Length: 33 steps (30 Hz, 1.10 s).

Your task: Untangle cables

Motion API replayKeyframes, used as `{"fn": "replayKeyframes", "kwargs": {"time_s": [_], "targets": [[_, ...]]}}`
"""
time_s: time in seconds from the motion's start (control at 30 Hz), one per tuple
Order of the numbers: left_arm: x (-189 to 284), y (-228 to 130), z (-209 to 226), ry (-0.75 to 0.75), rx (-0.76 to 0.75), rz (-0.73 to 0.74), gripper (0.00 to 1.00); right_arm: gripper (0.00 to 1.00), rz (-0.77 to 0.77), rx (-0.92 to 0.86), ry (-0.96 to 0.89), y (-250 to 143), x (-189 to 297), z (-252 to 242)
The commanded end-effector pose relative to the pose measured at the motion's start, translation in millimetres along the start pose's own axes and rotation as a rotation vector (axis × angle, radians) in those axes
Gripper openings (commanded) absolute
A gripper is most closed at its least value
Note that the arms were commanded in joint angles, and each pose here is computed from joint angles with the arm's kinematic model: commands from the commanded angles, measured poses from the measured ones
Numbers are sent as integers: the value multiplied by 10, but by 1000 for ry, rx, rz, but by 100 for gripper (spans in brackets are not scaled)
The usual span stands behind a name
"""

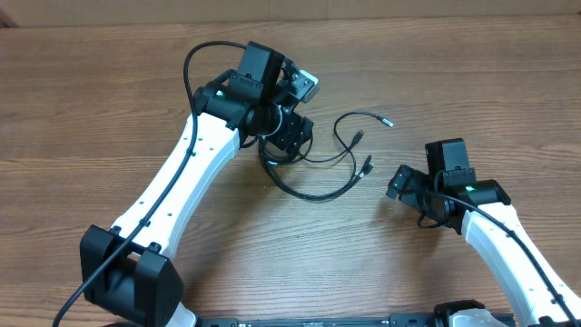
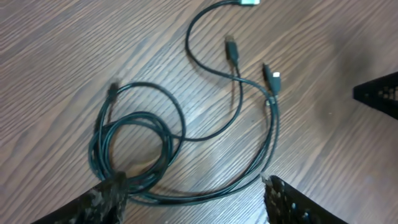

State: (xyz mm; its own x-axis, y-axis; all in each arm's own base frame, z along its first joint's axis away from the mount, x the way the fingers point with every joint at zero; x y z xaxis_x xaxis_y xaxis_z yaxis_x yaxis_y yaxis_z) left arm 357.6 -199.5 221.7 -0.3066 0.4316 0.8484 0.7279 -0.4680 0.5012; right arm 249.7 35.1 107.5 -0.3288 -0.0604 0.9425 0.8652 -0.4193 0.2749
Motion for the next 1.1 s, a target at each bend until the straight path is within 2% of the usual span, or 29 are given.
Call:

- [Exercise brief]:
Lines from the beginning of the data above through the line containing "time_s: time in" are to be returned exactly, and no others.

- [Output]:
Length: 33 steps (30 Hz, 1.10 s).

Your task: Untangle cables

Motion API replayKeyframes, used as `{"fn": "replayKeyframes", "kwargs": {"time_s": [_], "targets": [[_, ...]]}}`
"""
time_s: time in seconds from the motion's start (control at 30 Hz), one per tuple

No more output is needed.